Un commissariat de police a été attaqué jeudi après-midi dans le centre de Kinshasa, selon des habitants qui font état depuis d’une forte présence de forces de sécurité congolaises dans le quartier Maronge.

« Ca a bardé à Matonge, beaucoup de tirs ont été entendus. Le commissariat de police a été attaqué », a indiqué à l’AFP Rodrigue, un habitant du quartier, évoquant l' »évasion des détenus » du cachot du district.

« Des tirs nourris ont été entendus pendant plus de 30 minutes, il n’y avait pas moyen de sortir », a témoigné aussi Mme Nancy, une habitante de Matonge.

« Maintenant, il y a plein d’agents des forces de l’ordre aux abords du commissariat de police et de la maison communale », a-t-elle ajouté.

Les autorités provinciales de Kinshasa, tout comme celles de la police, n’étaient pas joignables dans l’immédiat.

Cette attaque, non revendiquée, intervient à la veille de la célébration du 57ème anniversaire de l’indépendance de la RDC, ancienne colonie belge.

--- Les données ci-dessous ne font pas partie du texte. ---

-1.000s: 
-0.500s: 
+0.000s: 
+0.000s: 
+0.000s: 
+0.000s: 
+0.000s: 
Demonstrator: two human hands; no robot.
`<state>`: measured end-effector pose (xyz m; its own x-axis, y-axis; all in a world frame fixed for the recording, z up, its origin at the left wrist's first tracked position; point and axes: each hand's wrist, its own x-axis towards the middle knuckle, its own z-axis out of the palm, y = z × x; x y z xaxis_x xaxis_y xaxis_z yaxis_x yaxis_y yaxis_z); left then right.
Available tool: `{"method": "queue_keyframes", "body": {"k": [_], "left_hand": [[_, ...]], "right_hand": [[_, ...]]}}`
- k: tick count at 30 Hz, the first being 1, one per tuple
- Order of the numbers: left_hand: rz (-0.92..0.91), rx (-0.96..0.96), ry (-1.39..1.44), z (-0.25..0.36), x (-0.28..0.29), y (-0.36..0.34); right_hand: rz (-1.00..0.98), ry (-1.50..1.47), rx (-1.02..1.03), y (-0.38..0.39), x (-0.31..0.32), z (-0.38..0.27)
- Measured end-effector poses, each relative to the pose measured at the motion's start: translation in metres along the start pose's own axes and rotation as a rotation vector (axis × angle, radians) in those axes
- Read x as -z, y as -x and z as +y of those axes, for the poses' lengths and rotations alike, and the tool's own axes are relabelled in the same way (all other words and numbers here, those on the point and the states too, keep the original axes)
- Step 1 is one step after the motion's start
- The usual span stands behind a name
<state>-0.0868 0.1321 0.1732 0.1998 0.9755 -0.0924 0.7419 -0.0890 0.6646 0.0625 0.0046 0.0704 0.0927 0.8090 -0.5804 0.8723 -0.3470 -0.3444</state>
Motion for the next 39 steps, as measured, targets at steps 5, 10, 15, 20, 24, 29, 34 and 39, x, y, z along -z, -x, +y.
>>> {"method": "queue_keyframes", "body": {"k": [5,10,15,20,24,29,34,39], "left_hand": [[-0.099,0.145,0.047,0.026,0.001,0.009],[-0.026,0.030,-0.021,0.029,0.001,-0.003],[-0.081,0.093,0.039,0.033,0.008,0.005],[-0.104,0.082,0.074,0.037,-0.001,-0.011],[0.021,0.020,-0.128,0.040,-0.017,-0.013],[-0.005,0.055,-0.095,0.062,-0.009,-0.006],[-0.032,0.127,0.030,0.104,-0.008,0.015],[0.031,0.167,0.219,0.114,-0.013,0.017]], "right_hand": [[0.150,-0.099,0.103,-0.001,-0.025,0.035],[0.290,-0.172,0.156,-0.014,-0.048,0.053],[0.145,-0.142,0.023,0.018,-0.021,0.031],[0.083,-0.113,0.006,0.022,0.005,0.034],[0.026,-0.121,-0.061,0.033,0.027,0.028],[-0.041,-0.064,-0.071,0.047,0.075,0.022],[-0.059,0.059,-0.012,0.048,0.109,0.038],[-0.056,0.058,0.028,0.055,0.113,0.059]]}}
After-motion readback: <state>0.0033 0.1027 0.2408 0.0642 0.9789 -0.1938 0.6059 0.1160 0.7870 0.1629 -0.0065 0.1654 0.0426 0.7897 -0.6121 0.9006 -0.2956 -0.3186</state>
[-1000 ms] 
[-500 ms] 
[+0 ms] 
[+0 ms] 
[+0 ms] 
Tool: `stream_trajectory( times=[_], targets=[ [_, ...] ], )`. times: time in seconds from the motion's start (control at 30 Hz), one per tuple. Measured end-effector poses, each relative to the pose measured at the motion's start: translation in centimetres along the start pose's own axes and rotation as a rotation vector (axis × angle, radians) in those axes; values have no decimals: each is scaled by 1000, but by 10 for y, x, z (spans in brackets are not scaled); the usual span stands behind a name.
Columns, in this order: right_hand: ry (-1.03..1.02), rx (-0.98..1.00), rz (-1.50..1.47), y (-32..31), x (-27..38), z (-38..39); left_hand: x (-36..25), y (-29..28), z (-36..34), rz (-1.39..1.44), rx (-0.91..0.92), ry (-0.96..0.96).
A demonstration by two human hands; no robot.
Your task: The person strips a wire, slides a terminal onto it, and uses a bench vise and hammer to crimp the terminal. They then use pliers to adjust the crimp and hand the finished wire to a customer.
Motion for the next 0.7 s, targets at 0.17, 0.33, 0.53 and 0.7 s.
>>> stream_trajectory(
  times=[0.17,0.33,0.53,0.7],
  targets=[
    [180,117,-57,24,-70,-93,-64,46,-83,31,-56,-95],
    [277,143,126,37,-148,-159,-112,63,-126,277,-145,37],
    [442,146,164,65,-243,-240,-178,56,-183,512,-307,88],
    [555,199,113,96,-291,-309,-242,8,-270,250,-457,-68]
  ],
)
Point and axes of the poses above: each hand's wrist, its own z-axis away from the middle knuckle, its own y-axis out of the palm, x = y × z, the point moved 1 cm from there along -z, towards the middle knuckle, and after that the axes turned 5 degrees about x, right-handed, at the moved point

Les attaques de commissariats et prisons sont fréquentes depuis près de deux mois en RDC, pays qui traverse une crise politique aggravée par le maintien au pouvoir du président Joseph Kabila.

Âgé de 46 ans, M. Kabila est au pouvoir depuis 2001, son mandat a échu le 20 décembre 2016 et la Constitution lui interdit de se représenter.

Il se maintient à la tête du pays en vertu d’une décision controversée de la Cour constitutionnelle, entérinée par un accord signé le 31 décembre dernier entre la majorité et l’opposition.

Le 23 juin, les évêques catholiques ont invité les Congolais à se mobiliser et à se mettre « debout » pour demander l’application intégrale de cet accord.

La RDC n’a connu aucune transition démocratique du pouvoir depuis son indépendance de la Belgique en 1960.